What do you think of Person A and B? Should the audience think of them as paintings come to life?
Sometimes I do think of them as live versions of characters I developed in my paintings, but they’re also three dimensional. I think people familiar with my painting practice will be able to glimpse the interiority I imagined for these two. Though I’m not sure they will be truly actualized until the performance happens.
Each actor made the dialogue their own. And seeing the variety of interpretations kind of proves that, even within certain constraints, there can be an infinite number of rearrangements. Part of this was creating a group of objects, ideas, forms, and props, and seeing what the actors could do with them or how many different angles the they could find to approach the text.

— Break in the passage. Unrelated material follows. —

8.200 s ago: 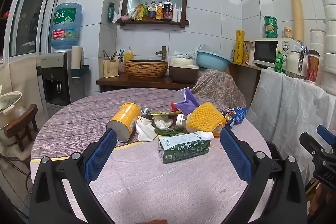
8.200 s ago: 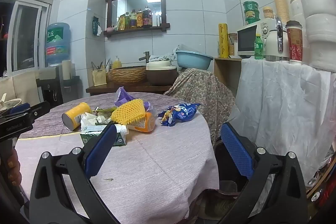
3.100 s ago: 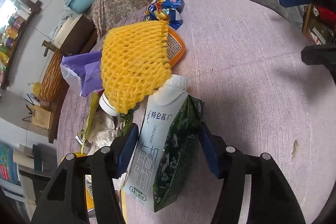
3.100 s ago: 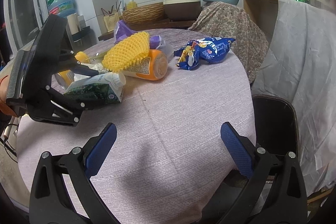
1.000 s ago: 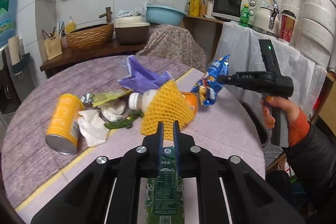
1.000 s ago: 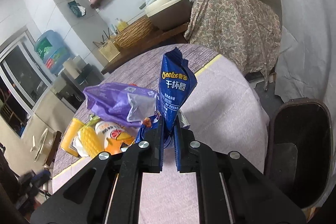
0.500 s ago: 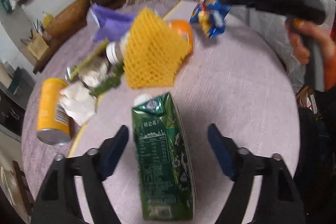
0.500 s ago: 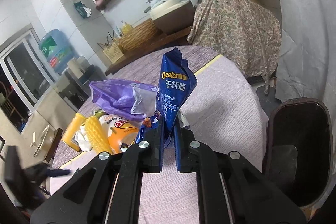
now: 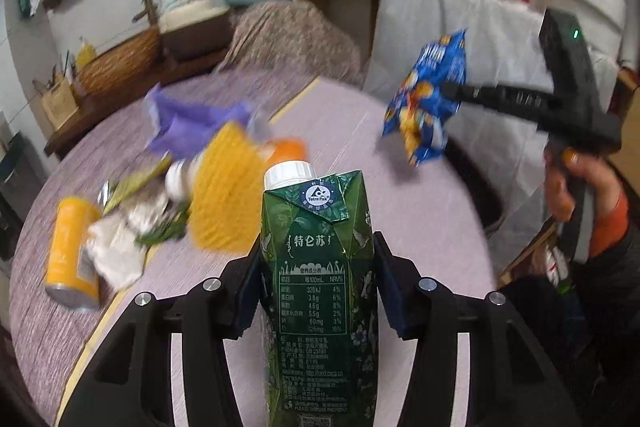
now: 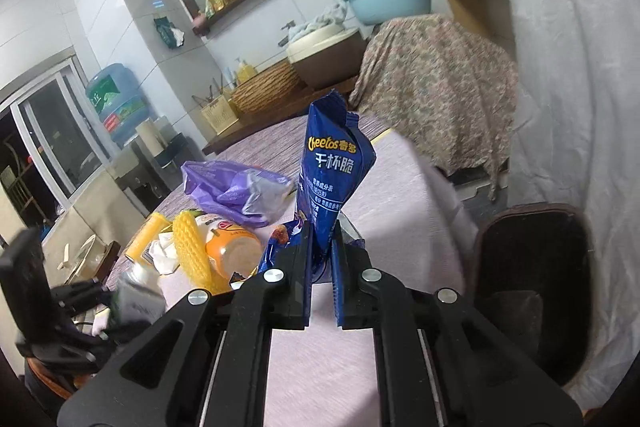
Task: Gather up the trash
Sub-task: 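Drop the Cheetos bag into the black bin with the right tool while the left tool carries the carton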
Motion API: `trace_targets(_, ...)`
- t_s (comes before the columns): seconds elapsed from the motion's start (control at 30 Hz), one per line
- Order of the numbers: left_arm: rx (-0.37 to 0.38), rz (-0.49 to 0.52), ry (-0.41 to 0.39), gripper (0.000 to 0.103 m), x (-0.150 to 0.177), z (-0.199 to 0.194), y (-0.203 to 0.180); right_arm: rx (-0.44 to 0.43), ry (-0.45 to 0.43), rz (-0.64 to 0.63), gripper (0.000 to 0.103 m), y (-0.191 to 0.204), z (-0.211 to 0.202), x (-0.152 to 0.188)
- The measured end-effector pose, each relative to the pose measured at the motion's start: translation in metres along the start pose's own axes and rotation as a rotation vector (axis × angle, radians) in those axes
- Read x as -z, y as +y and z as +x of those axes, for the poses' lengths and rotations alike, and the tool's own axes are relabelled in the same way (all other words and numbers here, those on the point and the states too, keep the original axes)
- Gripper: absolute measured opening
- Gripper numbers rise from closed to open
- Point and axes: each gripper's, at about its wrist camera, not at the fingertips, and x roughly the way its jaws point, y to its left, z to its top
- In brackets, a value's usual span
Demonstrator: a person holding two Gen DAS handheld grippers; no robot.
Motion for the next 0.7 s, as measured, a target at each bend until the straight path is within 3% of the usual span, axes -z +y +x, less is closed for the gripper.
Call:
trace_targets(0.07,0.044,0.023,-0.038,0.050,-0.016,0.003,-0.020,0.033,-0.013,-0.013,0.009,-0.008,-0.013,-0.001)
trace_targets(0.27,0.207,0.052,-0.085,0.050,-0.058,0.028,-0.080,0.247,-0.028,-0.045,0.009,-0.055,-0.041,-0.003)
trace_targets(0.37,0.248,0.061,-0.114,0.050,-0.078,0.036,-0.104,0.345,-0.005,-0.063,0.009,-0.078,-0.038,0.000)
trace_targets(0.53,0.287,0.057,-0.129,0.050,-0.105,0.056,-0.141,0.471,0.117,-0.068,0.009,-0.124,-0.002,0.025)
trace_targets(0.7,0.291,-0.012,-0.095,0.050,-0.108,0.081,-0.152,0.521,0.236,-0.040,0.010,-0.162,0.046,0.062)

Has the process of creating Sounding Board illuminated anything new for you about your practice?
This experience has opened up a lot of ideas and possibilities for my practice at large that I may not have considered before. It’s shown me that whatever you’ve attached to your identity as an artist isn’t truly your full skill set. There’s a logic or philosophy that I apply to my studio practice, and I can apply those ideas to any artwork, whether it’s a painting, a three-dimensional object, or a performance.
Something being finished doesn’t mean it’s fully resolved; it means that I realize there’s nothing left for me to contribute. Maybe whatever else needs to happen with the work will happen through an interaction with the audience. I’ve been loose with the interpretation. I think that flexibility in tension with the natural constraints of the stage has created this exciting dynamic.